> _WHAT YOU ARE ASKED TO DO_
Transcribe the data in full and exactly, omitting any pictures.

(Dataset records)
+ + + + + + +

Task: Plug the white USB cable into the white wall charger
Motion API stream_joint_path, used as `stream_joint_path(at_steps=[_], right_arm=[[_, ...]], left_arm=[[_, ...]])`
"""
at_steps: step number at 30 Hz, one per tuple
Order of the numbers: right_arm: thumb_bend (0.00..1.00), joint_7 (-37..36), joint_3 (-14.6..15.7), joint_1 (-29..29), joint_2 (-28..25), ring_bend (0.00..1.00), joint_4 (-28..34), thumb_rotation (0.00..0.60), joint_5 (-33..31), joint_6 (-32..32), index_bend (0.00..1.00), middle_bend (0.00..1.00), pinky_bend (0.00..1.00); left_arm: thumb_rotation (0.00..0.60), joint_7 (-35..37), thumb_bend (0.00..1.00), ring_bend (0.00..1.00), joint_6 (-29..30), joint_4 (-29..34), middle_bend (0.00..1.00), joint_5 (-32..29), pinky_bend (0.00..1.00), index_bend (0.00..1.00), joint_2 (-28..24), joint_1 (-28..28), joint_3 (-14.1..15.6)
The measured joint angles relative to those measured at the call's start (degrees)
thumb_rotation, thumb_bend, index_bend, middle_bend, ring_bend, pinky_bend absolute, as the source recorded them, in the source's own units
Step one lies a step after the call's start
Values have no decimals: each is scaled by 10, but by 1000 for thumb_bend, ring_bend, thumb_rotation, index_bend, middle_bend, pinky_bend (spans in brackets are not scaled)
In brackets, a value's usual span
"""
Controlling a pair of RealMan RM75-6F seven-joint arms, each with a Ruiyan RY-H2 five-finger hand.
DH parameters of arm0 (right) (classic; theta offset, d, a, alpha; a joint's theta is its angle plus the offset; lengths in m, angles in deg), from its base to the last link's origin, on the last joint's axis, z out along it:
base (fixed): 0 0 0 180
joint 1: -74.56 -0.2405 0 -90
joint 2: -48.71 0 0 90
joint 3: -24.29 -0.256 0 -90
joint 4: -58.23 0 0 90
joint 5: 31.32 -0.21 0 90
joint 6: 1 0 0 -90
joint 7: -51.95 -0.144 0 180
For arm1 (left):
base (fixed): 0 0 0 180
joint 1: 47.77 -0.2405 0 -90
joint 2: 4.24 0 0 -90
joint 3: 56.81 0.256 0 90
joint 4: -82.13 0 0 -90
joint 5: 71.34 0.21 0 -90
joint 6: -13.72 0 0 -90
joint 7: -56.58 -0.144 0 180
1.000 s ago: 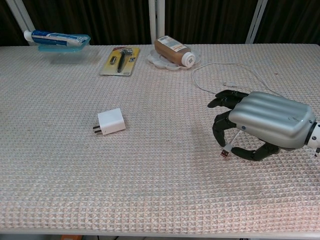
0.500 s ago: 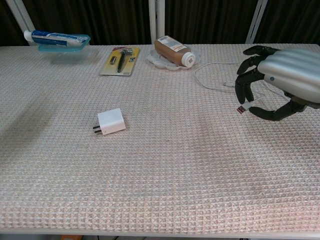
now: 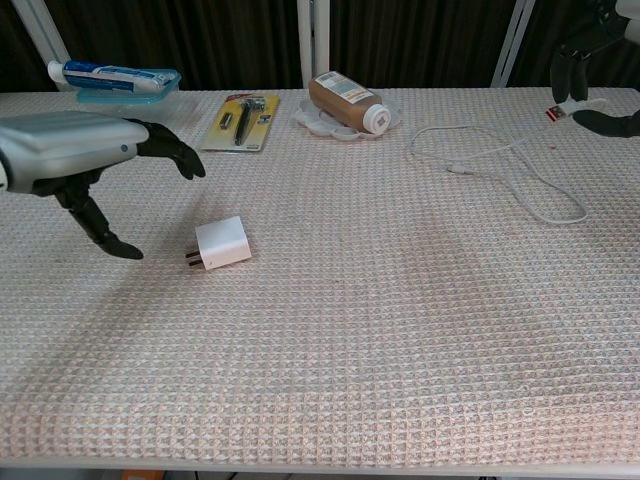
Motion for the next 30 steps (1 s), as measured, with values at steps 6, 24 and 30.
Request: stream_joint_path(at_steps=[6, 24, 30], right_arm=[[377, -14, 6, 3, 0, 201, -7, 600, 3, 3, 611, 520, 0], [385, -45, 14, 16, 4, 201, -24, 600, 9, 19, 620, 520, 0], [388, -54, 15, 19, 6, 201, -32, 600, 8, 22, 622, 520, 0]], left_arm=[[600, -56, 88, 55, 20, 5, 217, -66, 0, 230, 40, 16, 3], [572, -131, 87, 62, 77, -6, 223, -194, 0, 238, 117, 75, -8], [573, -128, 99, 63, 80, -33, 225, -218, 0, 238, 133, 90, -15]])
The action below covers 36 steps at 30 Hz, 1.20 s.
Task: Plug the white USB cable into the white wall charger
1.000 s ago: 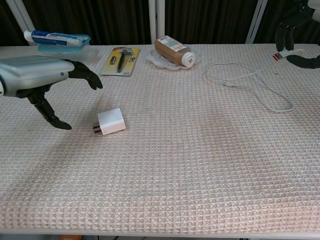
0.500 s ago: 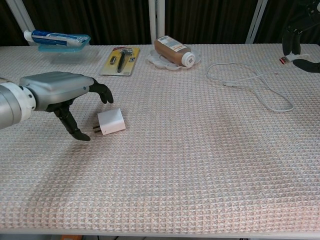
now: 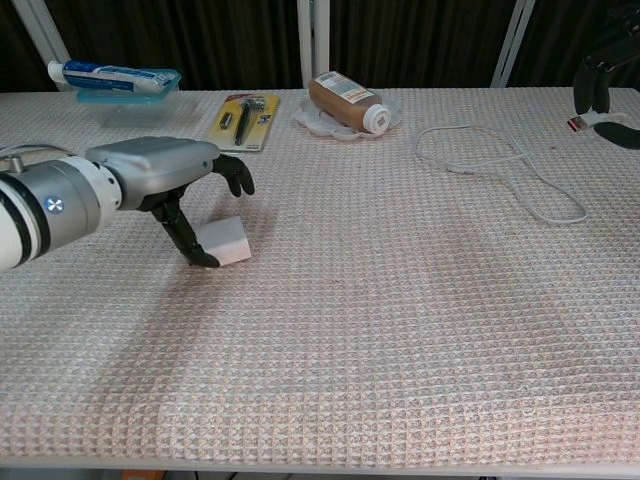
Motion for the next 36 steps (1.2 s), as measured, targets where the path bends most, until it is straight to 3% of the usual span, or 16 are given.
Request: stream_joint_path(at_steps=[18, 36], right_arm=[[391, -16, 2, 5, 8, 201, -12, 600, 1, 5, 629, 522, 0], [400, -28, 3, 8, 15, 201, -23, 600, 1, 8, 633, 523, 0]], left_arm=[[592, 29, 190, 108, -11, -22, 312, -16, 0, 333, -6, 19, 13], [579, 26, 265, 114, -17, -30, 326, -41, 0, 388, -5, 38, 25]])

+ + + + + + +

> _RESULT OF THIS EXERCISE_
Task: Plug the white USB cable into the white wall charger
Motion API stream_joint_path, used as `stream_joint_path(at_steps=[_], right_arm=[[_, ...]], left_arm=[[_, ...]])`
"""
at_steps: step number at 30 Hz, one per tuple
Order of the numbers: right_arm: thumb_bend (0.00..1.00), joint_7 (-37..36), joint_3 (-14.6..15.7), joint_1 (-29..29), joint_2 (-28..25), ring_bend (0.00..1.00), joint_4 (-28..34), thumb_rotation (0.00..0.60), joint_5 (-33..31), joint_6 (-32..32), index_bend (0.00..1.00), middle_bend (0.00..1.00), pinky_bend (0.00..1.00); left_arm: thumb_rotation (0.00..0.60), joint_7 (-35..37), thumb_bend (0.00..1.00), ring_bend (0.00..1.00), joint_6 (-29..30), joint_4 (-29..34), middle_bend (0.00..1.00), joint_5 (-32..29), pinky_bend (0.00..1.00), index_bend (0.00..1.00), joint_2 (-28..24), joint_1 (-28..28), joint_3 (-14.1..15.6)
The measured joint angles relative to those measured at the call's start (degrees)
thumb_rotation, thumb_bend, index_bend, middle_bend, ring_bend, pinky_bend absolute, as the source recorded them, in the source's own units
Step one lies a step after the call's start
Values have no decimals: each is scaled by 10, but by 1000 for thumb_bend, ring_bend, thumb_rotation, index_bend, middle_bend, pinky_bend (spans in brackets are not scaled)
In brackets, a value's usual span
"""
Controlling a pair of RealMan RM75-6F seven-joint arms, each with a Ruiyan RY-H2 five-finger hand.
DH parameters of arm0 (right) (classic; theta offset, d, a, alpha; a joint's theta is its angle plus the offset; lengths in m, angles in deg), from its base to the last link's origin, on the last joint's axis, z out along it:
base (fixed): 0 0 0 180
joint 1: -74.56 -0.2405 0 -90
joint 2: -48.71 0 0 90
joint 3: -24.29 -0.256 0 -90
joint 4: -58.23 0 0 90
joint 5: 31.32 -0.21 0 90
joint 6: 1 0 0 -90
joint 7: -51.95 -0.144 0 180
For arm1 (left):
base (fixed): 0 0 0 180
joint 1: 47.77 -0.2405 0 -90
joint 2: 4.24 0 0 -90
joint 3: 56.81 0.256 0 90
joint 4: -82.13 0 0 -90
joint 5: 71.34 0.21 0 -90
joint 6: -13.72 0 0 -90
joint 7: -56.58 -0.144 0 180
1.000 s ago: 
0.500 s ago: 
now: 
Motion for the next 30 steps (1 s), as measured, with values at steps 6, 24 and 30.
Request: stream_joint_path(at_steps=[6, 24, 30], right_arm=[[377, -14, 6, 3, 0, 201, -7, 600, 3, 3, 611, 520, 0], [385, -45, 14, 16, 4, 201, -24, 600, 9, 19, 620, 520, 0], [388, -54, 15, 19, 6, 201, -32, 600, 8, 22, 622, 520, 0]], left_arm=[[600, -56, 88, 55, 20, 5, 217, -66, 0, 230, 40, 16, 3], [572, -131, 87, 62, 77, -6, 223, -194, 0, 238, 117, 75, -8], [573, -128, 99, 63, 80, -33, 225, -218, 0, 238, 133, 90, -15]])
The action below covers 36 steps at 30 Hz, 1.20 s.
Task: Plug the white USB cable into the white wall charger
1.000 s ago: 
0.500 s ago: 
now: 
Motion for the next 36 steps (1.2 s), as measured, targets where the path bends most, until it is straight to 3% of the usual span, or 16 are given.
Request: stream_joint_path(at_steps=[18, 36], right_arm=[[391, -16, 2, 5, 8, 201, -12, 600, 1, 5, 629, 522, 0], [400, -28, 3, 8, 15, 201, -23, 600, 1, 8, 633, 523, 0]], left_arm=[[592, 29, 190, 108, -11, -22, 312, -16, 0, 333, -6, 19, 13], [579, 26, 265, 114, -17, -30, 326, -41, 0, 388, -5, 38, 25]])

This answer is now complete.